El Gran Teatro de la Seguridad y sus Incómodos Espectadores
En un giro tragicómico que Jonathan Swift hubiera admirado, la sacrosanta Comisión Interamericana de Derechos Humanos (CIDH) ha tenido la osadía de emitir un pergamino de medidas cautelares a favor de dos personajes non gratos en el feudo del Gran Director, Nayib Bukele. Los acusados, digo, los abogados críticos, se encuentran disfrutando de las instalaciones carcelarias de la República de El Salvador, un país que, según los últimos comunicados oficiales, ha sido transformado en el paraíso terrenal de la ley y el orden.
Por un lado, tenemos a la ciudadana Ruth Eleonora López, quien cometió el imperdonable error de dirigir la Unidad Anticorrupción de la organización Cristosal. Su crimen: haber osado denunciar los excesos carcelarios en medio del sublime estado de excepción, esa política de mano dura que, según la narrativa oficial, ha barrido con la delincuencia de un plumazo mágico. La señora López, según las autoridades, está siendo tratada con la más exquisita higiene y se le provee de alimentos, aunque curiosamente se encuentra en un estado de incomunicación absoluta, una moderna técnica de reflexión forzada para disidentes.

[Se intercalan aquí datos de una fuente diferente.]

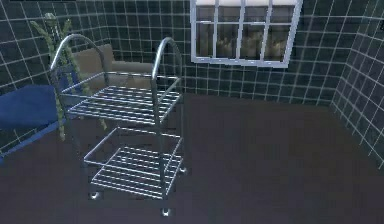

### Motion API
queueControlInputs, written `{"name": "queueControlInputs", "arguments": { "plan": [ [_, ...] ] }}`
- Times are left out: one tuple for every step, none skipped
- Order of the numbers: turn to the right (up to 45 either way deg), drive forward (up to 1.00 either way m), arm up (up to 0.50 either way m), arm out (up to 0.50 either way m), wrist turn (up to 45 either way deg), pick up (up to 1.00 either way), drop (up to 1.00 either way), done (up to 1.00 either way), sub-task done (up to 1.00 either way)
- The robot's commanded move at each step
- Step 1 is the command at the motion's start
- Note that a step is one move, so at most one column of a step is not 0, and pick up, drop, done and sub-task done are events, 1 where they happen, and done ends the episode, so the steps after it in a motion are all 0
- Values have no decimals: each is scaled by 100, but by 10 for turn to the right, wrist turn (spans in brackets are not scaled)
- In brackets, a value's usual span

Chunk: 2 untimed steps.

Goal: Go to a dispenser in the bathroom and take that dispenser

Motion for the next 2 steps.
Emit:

Por el otro, el abogado constitucionalista Enrique Anaya, un individuo de tan mal gusto que se ha atrevido a tildar al Gran Director con el anacrónico término de “dictador“. Su castigo por semejante herejía es una acusación por lavado de activos y una estancia en prisión que la CIDH, en su candor burocrático, considera de “gravedad y urgencia“. ¡Imaginen la audacia de preocuparse por daños irreparables a la vida o la integridad cuando el Estado ya ha declarado que todo está bajo control!
La CIDH, ese relicario de ideales pasados de moda, ha tenido el descaro de “instar” al Estado salvadoreño a cesar la incomunicación y revisar las medidas de prisión. Una petición risible en el nuevo orden, donde la disidencia es, por definición, la única actividad delictiva que no puede ser perdonada. El verdadero riesgo, parece sugerir la sátira de la situación, no es para los detenidos, sino para el frágil espectáculo de unanimidad que requiere el poder absoluto. En esta farsa, las medidas urgentes son el último suspiro de una razón que se ahoga en el mar de la incertidumbre institucionalizada.